The Complete Guide to Locating and Profiting from Emerging Real Estate Markets: Everything You Need to Know Explained Simply by Maurcia DeLean Houck

The Complete Guide to Locating and Profiting from Emerging Real Estate Markets: Everything You Need to Know Explained Simply by Maurcia DeLean Houck

Author:Maurcia DeLean Houck
Language: eng
Format: epub
Tags: Real estate, emerging markets, markets, profits, investments, housing
Publisher: Atlantic Publishing Group
Published: 2012-02-16T00:00:00+00:00


Qualifying for an Investment Loan

When you are looking for a mortgage for your personal residence, the procedure is relatively straightforward — a credit check and the verification of your income is all it takes to get your money. When the property in question is going to be used as an investment rather than a residence, the process is different, yet similar. Instead of determining if you can afford the mortgage based on your salary, the bank will want to see your plan for the property and whether you have the collateral and credit to back up your dreams of investing in real estate.

You do not need to double your income before you can afford a second property.
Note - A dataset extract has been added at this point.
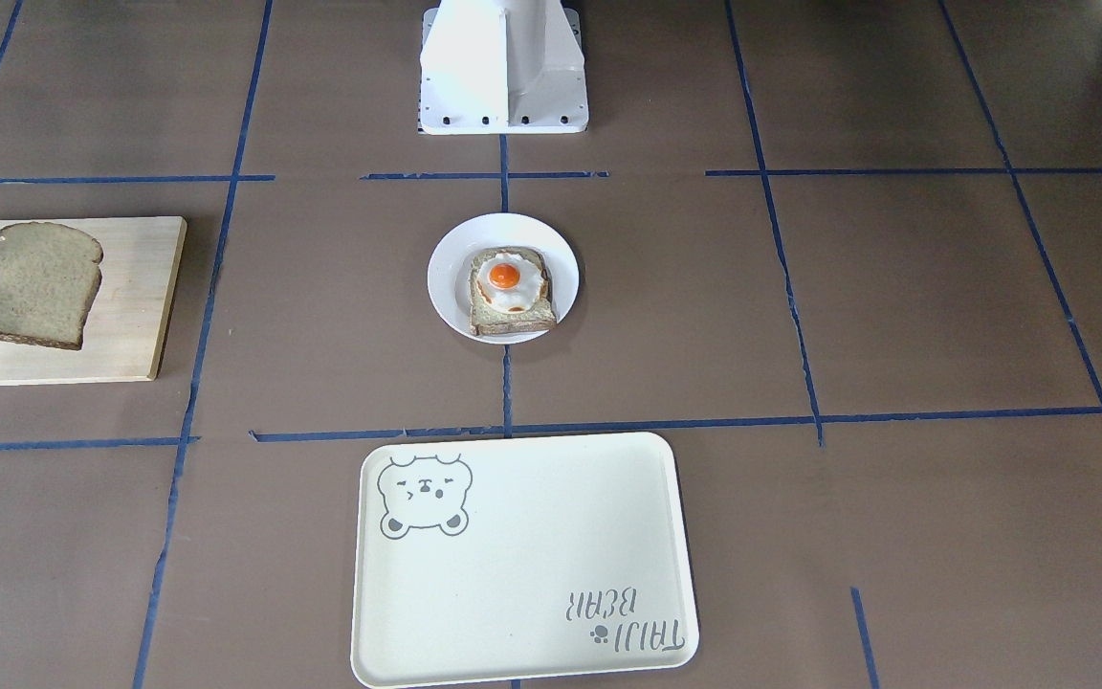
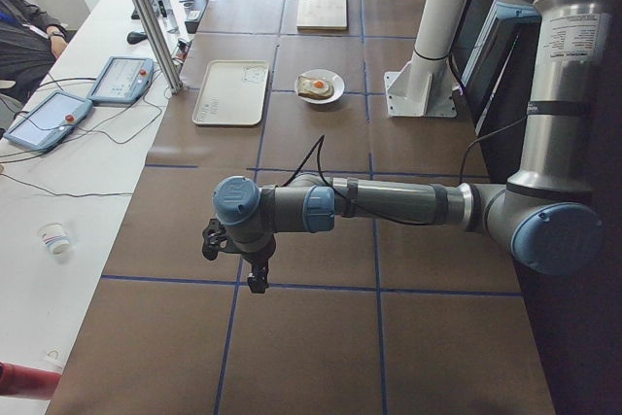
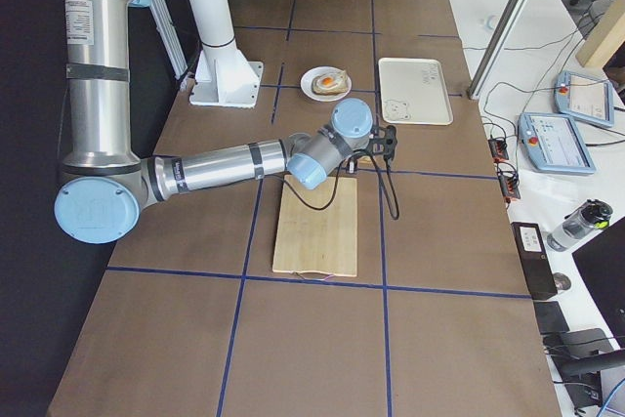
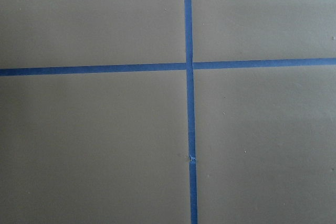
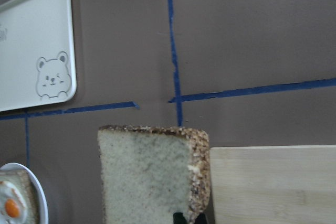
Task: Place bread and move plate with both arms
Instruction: 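Lift the bread slice with the right gripper and carry it over the plate, then lower the bread onto the egg toast and open the right gripper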
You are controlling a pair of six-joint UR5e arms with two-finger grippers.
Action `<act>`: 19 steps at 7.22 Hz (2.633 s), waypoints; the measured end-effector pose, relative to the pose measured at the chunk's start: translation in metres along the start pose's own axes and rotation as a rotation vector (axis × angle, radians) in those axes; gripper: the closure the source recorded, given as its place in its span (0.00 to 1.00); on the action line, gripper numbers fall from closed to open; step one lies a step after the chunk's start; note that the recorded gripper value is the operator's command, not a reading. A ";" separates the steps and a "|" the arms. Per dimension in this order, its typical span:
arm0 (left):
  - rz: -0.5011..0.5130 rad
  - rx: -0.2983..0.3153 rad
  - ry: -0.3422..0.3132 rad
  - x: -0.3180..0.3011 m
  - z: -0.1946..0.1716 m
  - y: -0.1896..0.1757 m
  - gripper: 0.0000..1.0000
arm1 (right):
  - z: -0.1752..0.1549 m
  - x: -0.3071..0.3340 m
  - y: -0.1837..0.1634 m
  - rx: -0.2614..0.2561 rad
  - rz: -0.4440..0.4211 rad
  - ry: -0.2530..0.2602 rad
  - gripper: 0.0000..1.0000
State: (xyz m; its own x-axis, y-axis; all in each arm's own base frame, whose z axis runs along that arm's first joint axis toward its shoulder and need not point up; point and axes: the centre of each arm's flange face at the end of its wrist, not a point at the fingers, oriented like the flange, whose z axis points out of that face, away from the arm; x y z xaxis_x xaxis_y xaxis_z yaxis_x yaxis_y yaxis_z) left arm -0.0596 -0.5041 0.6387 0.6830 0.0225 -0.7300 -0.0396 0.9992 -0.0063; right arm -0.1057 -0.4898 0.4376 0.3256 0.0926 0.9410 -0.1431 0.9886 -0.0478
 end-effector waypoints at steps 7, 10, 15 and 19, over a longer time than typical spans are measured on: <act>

What you do need is a plan for making an income from the property that will back up why you are investing in that type of property. The first loan will probably be the toughest to secure; after all, you are asking the bank to take a chance on your business skills and investing plan. Once you have one successful investment property under your belt, you will look much better to the bank for subsequent properties. Your loan will be classified as non-owner occupied (NOO) and will be subject to different rates and fees than that of a typical owner occupied property. The interest rate for a NOO mortgage will be higher than the same loan for a primary residence.

The ripple effects of the housing market collapse are still being felt throughout the industry and are affecting borrowers and lenders alike. At the height of the market, an investor could buy a property with little or no money down because the risk to the lender was very small. When a home could double or triple in value over the course of a few years, the banks had very little to worry about when writing loans. Putting money down — 20 percent or more — will lower your interest rate significantly because investment property mortgages are based on the loan-to-value ratio (LTV) of the property. That means that the more you can put down on the home, the better. If you are putting 30 percent down, you will get a much better interest rate than if you are trying to swing a loan with no money down. This is especially important for the new investor who does not have a successful reputation on investment rental or resale to prove to the lender.